- [DATA BLOCK]
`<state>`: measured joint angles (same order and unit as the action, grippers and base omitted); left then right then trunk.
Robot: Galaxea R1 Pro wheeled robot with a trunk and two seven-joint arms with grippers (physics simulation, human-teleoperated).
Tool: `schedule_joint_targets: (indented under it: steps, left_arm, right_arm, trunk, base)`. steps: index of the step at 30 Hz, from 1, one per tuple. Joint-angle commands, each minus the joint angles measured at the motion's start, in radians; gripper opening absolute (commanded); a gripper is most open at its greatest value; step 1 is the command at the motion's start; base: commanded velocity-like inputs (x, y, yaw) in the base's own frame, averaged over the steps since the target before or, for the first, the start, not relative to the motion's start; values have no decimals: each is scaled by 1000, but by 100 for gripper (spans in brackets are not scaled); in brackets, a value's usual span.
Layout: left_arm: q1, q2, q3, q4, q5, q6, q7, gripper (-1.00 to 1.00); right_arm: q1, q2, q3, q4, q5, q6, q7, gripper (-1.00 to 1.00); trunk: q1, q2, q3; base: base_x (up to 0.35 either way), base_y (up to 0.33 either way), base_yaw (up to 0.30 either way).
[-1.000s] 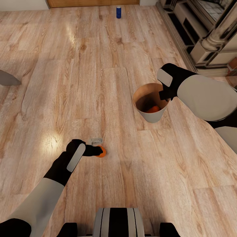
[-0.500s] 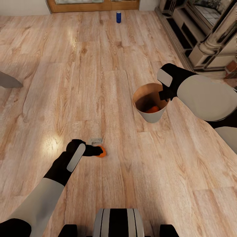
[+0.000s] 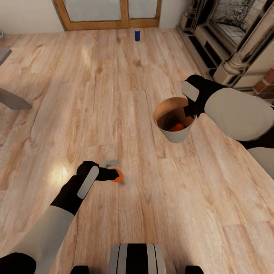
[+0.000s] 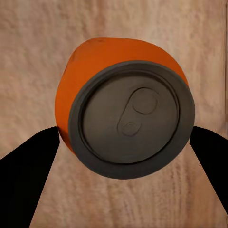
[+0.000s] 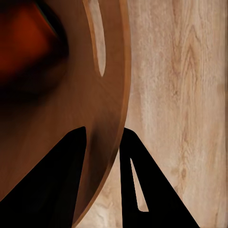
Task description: Put the three can of soda from the living room inside the tash can in the kitchen.
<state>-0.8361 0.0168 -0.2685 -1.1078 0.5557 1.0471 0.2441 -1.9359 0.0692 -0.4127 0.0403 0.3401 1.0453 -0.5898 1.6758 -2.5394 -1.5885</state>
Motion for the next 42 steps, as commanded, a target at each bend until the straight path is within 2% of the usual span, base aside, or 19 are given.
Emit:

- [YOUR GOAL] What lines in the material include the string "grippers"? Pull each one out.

- [FINISHED EXERCISE]
`<state>`: measured joint angles (same order and unit as the action, grippers and base omitted); left then right then trunk.
Robot: Galaxea R1 Pro wheeled robot with a trunk and two seven-joint arms with grippers (physics simulation, human-teleoperated).

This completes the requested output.